__Prompt__. One range is to be output from the listing below, exactly as written: the line with "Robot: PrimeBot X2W" to the line with "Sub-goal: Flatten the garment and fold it", both kept.

__Exercise data__.
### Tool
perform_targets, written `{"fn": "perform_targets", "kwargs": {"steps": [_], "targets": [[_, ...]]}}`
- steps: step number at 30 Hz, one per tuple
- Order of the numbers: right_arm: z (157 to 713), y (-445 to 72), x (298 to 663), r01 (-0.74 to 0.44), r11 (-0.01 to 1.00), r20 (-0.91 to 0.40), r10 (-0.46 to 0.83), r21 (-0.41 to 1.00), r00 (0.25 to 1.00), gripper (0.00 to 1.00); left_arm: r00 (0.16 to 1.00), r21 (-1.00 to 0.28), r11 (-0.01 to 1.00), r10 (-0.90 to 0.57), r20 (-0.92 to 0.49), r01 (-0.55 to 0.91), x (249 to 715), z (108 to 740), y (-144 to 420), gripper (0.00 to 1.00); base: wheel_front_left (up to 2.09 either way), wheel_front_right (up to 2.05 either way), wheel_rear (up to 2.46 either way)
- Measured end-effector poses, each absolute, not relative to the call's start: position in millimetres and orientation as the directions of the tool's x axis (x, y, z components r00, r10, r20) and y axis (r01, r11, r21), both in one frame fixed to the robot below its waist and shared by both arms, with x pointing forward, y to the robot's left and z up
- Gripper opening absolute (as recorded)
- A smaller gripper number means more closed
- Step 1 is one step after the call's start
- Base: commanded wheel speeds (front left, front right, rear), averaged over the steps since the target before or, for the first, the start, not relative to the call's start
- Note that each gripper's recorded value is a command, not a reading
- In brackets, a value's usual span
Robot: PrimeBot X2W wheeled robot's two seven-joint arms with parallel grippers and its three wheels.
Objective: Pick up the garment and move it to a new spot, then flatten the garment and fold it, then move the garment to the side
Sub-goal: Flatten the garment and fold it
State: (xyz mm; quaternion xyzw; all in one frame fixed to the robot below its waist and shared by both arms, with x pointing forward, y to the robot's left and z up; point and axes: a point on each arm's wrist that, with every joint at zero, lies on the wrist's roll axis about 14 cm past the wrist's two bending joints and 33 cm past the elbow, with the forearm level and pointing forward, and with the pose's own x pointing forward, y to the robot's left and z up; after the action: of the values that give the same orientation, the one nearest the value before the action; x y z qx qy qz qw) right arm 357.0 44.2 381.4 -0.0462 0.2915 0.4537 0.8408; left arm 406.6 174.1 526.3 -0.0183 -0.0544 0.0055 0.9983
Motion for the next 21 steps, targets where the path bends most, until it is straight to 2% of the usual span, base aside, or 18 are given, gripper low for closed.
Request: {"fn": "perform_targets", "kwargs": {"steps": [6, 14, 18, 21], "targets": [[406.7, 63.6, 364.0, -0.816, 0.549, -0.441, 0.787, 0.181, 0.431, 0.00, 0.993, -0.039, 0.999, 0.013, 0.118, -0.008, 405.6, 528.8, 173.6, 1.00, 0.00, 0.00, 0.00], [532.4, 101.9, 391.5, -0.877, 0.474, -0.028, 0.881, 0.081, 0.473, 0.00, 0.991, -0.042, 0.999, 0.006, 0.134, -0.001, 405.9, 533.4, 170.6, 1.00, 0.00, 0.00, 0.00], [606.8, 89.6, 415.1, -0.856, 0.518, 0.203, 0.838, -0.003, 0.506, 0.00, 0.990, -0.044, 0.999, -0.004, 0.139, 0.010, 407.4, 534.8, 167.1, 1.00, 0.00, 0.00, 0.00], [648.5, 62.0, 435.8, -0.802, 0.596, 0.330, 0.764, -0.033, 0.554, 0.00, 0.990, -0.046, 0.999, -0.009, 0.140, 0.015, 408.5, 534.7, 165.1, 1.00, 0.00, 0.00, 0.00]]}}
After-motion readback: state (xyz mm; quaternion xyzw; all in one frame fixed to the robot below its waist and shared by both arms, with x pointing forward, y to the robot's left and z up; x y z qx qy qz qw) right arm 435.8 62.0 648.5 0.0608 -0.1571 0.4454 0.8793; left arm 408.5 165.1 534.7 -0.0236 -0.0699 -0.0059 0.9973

__Result of the task__.
Robot: PrimeBot X2W wheeled robot's two seven-joint arms with parallel grippers and its three wheels.
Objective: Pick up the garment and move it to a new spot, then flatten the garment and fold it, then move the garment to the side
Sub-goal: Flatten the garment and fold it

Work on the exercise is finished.